Child Health » Vaccination: Myths and Facts

Vaccines are antigenic preparations used to stimulate the production of antibodies and providing immunity against a particular disease. The safety of vaccines is very important as they are given to prevent disease, and target all or many members of the population, most of them are healthy. Concerns about the manufacture and testing of vaccines mostly relate to the possibility of toxicity or harmful substances being contained in them or to biologic agents used in the manufacturing process.

Some of the myths and facts associated with vaccines are associated below:

• Myth # Vaccines are unsafe
 
Fact: All vaccines currently available must pass stringent safety testing before being approved for use. Some vaccines may provide some undesirable effects like pain or redness at the injected site or fever, but these are very mild and can be minimized by following proper guidelines.

• Myth # Vaccines are not adequately tested
 
Fact: Before vaccines are made available for use they are rigorously tested in thousands of people in progressively larger clinical trials. These trials are strictly monitored for safety.

• Myth #  Vaccines contain toxic additives
 
Fact: All vaccines marketed are evaluated by the regulatory body of the concerned country to ensure they meet strict safety guidelines prior to being registered for use.

• Myth # Vaccines weaken or overwhelm the immune system
 
Fact: Vaccines don’t weaken the immune system, instead they strengthen it by inducing protection against specific diseases of children and adults.

• Myth # Immunization is unnatural
 
Fact: One reason often given for vaccination refusal is that vaccination interferes with the body natural processes.

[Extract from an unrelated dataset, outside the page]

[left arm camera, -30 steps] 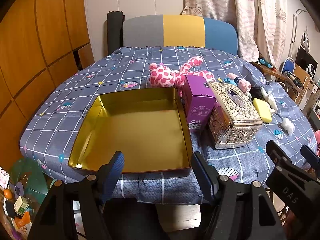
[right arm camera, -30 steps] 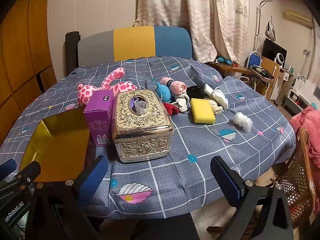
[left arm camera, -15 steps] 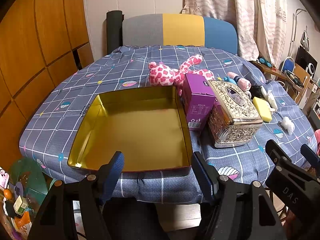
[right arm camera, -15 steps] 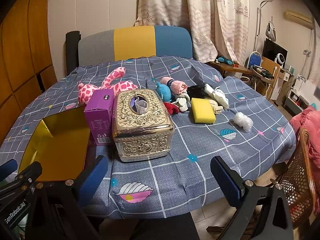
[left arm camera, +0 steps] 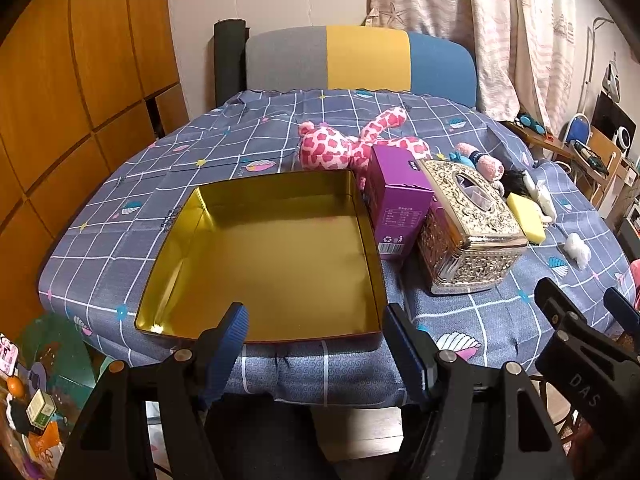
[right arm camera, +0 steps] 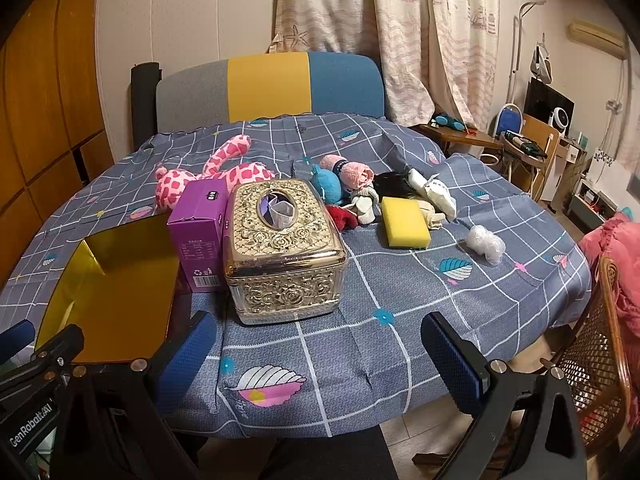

However, choosing to unvaccinated, and have the disease rather than prevent it, can have serious consequences. 

• Myth # Homeopathic preparations are an alternative to conventional vaccines
 
Fact: There is no scientific basis to support the use of any homeopathic preparation in preventing diseases targeted by conventional vaccines, whereas the effectiveness of conventional vaccines is well established through large scale studies of their safety and efficacy.